Are the government’s law reform advisers undermining marriage by proposing intestacy benefits for cohabitants? Or is the Law Commission simply trying to save money?
Most readers of this blog will know that there is no such thing as a “common-law spouse”. However, people who live together as a couple, but who are not married or in a civil partnership, can – and should – make wills to ensure that the survivor receives on death whatever the first-to-die regards as appropriate. That is because an unmarried or unregistered cohabitant will not receive a legacy under the intestacy laws, which govern what happens when someone dies without leaving a valid will.
What’s perhaps less well known is that the survivor of unmarried or unregistered cohabitants who have been living together “as man and wife” or ”as civil partners” for at least two years immediately before one of them dies can claim reasonable family provision under the Inheritance (Provision for Family and Dependants) Act 1975. But that may require legal action and will certainly involve paying for lawyers.

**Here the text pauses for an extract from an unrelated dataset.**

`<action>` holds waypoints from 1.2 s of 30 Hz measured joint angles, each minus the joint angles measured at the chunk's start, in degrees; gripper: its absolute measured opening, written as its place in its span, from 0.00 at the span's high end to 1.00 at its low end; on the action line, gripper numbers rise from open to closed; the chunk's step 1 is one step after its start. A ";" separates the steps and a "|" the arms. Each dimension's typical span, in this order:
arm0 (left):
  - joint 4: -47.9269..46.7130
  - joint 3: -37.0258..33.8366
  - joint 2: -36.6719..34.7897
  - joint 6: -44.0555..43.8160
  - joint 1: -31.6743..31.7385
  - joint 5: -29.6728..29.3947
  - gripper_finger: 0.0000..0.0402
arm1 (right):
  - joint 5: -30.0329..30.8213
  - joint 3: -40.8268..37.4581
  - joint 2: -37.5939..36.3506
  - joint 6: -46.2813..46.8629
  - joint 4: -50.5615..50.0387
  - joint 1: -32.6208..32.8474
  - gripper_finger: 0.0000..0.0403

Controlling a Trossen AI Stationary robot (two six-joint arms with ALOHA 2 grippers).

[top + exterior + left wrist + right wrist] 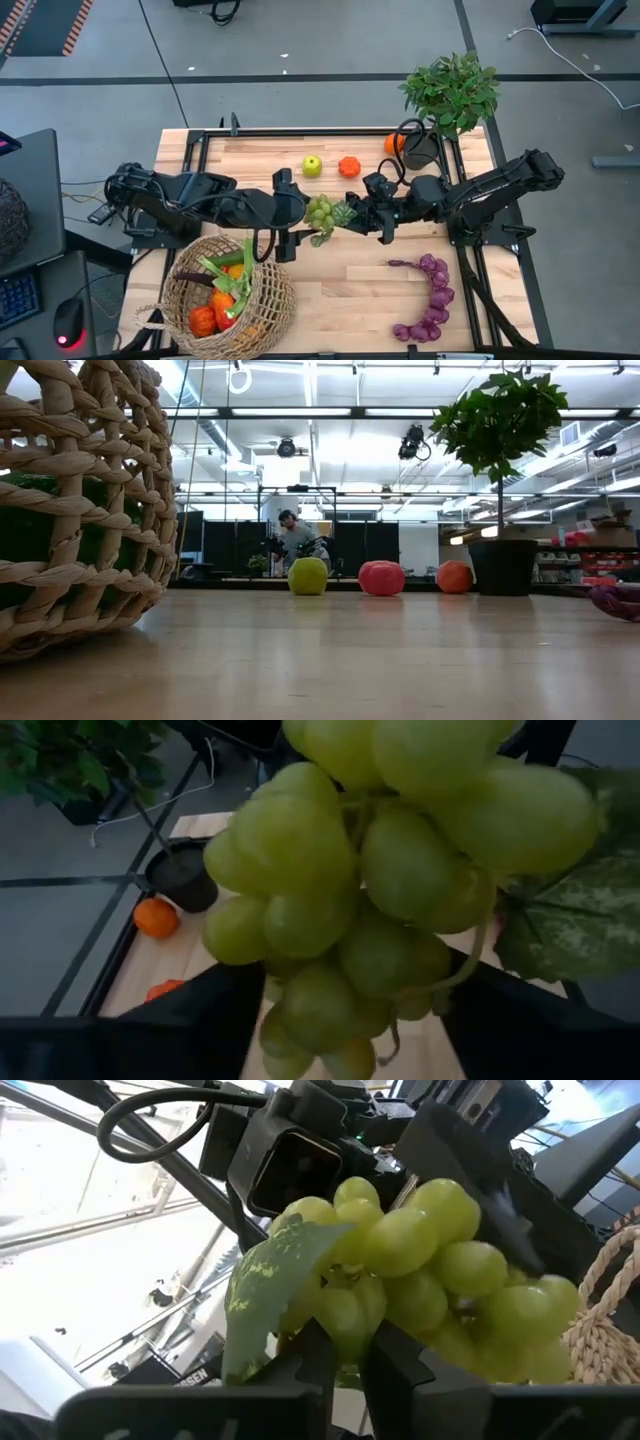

So the Law Commission is provisionally proposing that the law should say what many people think it says already. The survivor of two cohabitants would receive the same as a surviving spouse if the couple had lived together for at least five years before the death. If they had cohabited for less than five years but more than two years, the survivor would receive half. If they were the parents of a child, there would be no minimum duration requirement.
Back to my question: does this undermine marriage? The Law Commission says not: are people really not going to get married if what is now discretionary becomes automatic? Maybe not. But I suspect it will undermine will-writing.